La pensée hèle… appelle de loin, envoie la main en un vague salut, criant à l’aide, attendant quelque sauvetage, une forme terrestre de salvation. On l’a perdue de vue depuis longtemps : elle risque de perdre la vie pour plus de temps encore si on ne lui donne davantage de place dans notre histoire.
Nul besoin d’autopsier l’esprit du temps pour savoir que la pensée est le sérum de la vie commune et qu’elle nous manque atrocement depuis qu’on l’a remplacée par le placebo de l’opinion : l’agora ne vit plus, vivote, agonise… La littérature, après la disparition du mythe, du conte ou de la fable, serait-elle le survoltage de sens qu’il lui faut pour retrouver son souffle, le tonique dont elle a besoin pour reprendre ses forces, l’adrénaline mentale qui augmente en elle le degré de conscience nécessaire pour qu’elle connaisse une nouvelle vie ?
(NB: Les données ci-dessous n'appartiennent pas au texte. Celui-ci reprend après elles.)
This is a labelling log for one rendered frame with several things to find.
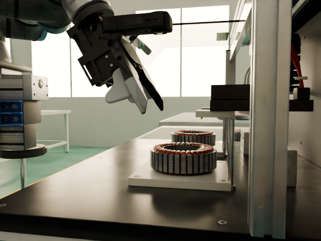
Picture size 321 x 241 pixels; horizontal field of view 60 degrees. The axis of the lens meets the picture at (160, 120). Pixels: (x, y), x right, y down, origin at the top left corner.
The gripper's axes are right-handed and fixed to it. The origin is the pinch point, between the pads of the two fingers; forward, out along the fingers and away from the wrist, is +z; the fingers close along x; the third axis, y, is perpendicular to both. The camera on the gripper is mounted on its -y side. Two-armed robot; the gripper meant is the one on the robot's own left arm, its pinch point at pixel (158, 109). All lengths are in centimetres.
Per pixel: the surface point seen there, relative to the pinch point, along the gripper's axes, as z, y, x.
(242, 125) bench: 27, -17, -157
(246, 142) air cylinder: 15.4, -10.6, -20.5
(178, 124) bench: 4, 22, -157
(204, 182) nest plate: 12.7, -2.1, 7.5
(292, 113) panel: 15.8, -24.4, -30.7
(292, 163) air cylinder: 16.8, -14.2, 3.6
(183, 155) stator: 8.2, -1.0, 5.6
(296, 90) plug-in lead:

C’est l’hypothèse explorée dans cet essai : La littérature n’est pas le bouche à oreille de la rumeur générale issue du sens commun mais le bouche-à-bouche intime d’un secret partagé, dont relève le passage d’esprit à esprit qu’on appelle roman, essai, poésie. Ce n’est pas un sens ou une idée qu’elle nous transmet mais une force vitale qu’elle nous transfuse en une ventilation de la conscience, un halètement premier grâce auquel l’âme se dilate, se distend, s’étend au-delà d’elle-même et embrasse tout le champ du possible, non pas la seule actualité. Cet aérage est salvateur : il allège le fardeau que les faits bruts nous mettent sur le dos en en faisant passer le poids sur les ailes déployées large de la parole créatrice qu’on n’asservit plus à la seule représentation des états de choses mais consacre tout entière à la réanimation de notre monde et de notre humanité.